The quartet--whose self-titled album has made the Top 10 of the college/alternative rock charts--came together 2 1/2 years ago after Shattuck and rhythm guitarist Melanie Vammen broke away from the Pandoras, another Los Angeles band with ‘60s garage-pop roots.

Both women had grown up in Orange County, where Shattuck had little interest in music for years.

“I grew up around religious and elevator music,” she said during a recent interview. “I didn’t know any better, so I just thought music was kind of bland. So I didn’t listen to much as kid.

“Also, it was in the ‘70s so there was a lot of really pompous, bad rock out there. It was only later that I found out there was good ‘70s rock like the Raspberries and the Flaming Groovies. I always gravitated toward the ‘60s music more, though, like the Kinks, the Who and the Beatles, of course. Later I got into the Plimsouls and Sex Pistols, you know, melodic stuff. Most people don’t see the Pistols as melodic, but they are.”


But one of Shattuck’s main inspirations was another Southern California band that knew it was OK to have fun: the Go-Go’s.

“When they came around, I thought, ‘If they can do it, I can do it too,’ ” Shattuck said. “Maybe I could even do it better. I just started practicing and making up songs.”

Five years later, she joined the Pandoras, where she eventually disagreed with what she felt was too much of a “metal” direction by the band.

After the break, Shattuck recruited boyfriend Ronnie Barnett to play bass in the new group and found drummer Criss Crass through a recommendation from friends in yet another Los Angeles band, the lovable Redd Kross.

The Muffs played their first show only weeks after forming, at the now defunct Shamrock bar in Hollywood. It wasn’t long before record companies started showing interest--much to the surprise of the band members.
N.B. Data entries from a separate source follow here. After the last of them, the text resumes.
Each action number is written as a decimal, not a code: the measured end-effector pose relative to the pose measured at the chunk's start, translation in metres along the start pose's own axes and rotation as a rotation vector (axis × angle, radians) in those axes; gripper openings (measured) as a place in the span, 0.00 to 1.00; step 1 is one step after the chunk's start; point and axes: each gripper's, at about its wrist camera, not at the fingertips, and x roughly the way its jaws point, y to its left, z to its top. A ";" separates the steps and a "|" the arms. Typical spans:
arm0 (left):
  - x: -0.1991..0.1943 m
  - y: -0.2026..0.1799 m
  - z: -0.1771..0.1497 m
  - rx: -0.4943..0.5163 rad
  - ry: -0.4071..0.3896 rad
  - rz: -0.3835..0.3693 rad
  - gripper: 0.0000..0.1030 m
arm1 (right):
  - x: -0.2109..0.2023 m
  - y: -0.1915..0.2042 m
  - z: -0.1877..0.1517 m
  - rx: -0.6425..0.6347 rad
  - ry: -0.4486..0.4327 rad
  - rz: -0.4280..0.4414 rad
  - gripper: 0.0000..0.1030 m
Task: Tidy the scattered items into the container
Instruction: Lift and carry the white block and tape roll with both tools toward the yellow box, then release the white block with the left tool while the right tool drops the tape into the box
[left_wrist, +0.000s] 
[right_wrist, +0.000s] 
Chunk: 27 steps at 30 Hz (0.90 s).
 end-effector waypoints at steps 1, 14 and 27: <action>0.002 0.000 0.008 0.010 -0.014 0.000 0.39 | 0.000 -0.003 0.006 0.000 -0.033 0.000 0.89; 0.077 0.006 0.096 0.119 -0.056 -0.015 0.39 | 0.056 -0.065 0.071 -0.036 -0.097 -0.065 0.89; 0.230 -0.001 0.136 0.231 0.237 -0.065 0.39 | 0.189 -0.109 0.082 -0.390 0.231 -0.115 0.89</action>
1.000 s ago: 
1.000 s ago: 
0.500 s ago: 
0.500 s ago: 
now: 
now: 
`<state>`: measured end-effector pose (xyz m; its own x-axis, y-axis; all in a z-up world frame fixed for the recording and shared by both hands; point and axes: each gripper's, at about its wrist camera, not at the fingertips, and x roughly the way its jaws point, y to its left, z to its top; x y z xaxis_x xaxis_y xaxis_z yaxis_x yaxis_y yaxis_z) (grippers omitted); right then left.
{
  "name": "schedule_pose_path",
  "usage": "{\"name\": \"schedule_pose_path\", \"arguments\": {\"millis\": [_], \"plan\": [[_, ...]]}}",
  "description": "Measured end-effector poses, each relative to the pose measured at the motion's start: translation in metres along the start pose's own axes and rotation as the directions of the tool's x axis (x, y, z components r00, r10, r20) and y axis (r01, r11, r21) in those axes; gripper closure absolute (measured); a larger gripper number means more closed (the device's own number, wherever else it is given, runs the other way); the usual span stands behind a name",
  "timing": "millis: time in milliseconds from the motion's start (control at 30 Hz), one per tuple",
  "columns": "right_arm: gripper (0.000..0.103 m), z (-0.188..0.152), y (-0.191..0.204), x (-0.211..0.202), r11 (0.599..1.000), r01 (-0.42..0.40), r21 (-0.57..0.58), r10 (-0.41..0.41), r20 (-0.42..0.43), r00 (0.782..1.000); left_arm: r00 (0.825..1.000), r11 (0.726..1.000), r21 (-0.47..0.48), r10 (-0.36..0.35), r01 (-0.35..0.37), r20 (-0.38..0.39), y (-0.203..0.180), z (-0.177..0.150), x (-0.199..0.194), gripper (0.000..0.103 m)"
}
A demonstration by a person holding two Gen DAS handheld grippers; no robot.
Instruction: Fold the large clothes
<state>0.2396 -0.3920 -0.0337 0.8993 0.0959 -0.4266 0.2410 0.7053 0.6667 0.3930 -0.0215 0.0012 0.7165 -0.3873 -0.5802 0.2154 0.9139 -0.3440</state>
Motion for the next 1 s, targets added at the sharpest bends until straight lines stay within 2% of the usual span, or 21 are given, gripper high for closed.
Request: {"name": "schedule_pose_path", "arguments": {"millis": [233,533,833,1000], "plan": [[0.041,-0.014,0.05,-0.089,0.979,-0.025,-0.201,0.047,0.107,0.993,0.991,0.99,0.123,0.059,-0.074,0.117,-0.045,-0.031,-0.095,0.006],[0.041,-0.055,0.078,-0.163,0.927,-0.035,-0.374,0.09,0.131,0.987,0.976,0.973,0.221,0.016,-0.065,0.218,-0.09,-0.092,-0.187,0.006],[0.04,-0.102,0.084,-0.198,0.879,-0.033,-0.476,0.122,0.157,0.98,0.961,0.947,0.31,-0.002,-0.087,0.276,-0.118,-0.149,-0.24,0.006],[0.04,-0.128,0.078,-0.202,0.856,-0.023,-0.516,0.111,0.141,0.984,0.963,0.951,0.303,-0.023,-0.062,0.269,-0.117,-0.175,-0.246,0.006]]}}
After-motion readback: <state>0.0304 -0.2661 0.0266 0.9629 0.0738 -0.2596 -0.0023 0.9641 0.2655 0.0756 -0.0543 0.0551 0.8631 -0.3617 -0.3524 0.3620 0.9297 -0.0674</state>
After all, the group’s sound didn’t echo anything that was on the charts at the time--and major labels usually stick close to what is selling when signing new acts.


Rather than a commercial, radio-friendly sound, the Muffs’ music is often chaotic and trashy. You might even say the Muffs are loud and proud.

Summarizes Vammen: “We’re energetic, unexpected and crazy.”